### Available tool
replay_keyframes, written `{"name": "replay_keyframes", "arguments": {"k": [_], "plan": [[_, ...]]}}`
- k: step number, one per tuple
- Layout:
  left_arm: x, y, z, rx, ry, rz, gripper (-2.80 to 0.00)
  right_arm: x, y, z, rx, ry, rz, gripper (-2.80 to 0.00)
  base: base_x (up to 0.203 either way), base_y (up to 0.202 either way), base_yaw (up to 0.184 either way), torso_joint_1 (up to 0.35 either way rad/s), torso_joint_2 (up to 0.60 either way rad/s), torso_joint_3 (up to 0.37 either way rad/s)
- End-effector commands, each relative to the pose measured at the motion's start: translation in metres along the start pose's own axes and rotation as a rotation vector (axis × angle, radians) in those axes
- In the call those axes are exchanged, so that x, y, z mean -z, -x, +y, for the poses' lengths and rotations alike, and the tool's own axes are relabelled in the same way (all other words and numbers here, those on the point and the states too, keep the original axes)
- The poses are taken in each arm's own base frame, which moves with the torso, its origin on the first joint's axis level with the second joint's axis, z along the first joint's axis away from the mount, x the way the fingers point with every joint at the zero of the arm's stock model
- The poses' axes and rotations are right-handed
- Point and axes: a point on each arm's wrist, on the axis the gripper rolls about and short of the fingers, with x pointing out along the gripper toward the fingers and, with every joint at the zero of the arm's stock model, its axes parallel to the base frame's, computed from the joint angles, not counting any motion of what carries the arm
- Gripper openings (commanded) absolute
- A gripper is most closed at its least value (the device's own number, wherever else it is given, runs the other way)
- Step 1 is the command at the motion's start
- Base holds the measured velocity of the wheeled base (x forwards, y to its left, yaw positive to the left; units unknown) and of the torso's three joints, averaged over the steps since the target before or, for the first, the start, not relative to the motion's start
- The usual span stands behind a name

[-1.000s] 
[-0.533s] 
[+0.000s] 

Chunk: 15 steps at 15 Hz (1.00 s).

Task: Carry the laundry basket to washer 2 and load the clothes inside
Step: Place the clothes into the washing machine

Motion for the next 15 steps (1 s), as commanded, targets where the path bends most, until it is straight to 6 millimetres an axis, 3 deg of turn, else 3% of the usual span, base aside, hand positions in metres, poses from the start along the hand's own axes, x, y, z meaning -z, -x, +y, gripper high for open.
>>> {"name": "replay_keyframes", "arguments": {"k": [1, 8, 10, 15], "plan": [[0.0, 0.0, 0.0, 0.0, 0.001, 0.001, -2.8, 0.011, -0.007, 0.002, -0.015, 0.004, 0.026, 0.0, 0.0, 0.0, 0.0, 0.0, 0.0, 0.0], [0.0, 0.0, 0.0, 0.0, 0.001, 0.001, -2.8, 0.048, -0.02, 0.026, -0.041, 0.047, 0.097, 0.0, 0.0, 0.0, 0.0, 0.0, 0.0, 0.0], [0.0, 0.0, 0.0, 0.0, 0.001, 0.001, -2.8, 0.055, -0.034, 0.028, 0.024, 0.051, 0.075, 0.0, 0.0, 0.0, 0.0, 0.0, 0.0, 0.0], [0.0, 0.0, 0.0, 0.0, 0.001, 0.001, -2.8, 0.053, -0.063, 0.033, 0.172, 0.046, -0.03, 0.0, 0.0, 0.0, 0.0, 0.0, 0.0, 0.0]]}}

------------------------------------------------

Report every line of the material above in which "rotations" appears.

- In the call those axes are exchanged, so that x, y, z mean -z, -x, +y, for the poses' lengths and rotations alike, and the tool's own axes are relabelled in the same way (all other words and numbers here, those on the point and the states too, keep the original axes)
- The poses' axes and rotations are right-handed

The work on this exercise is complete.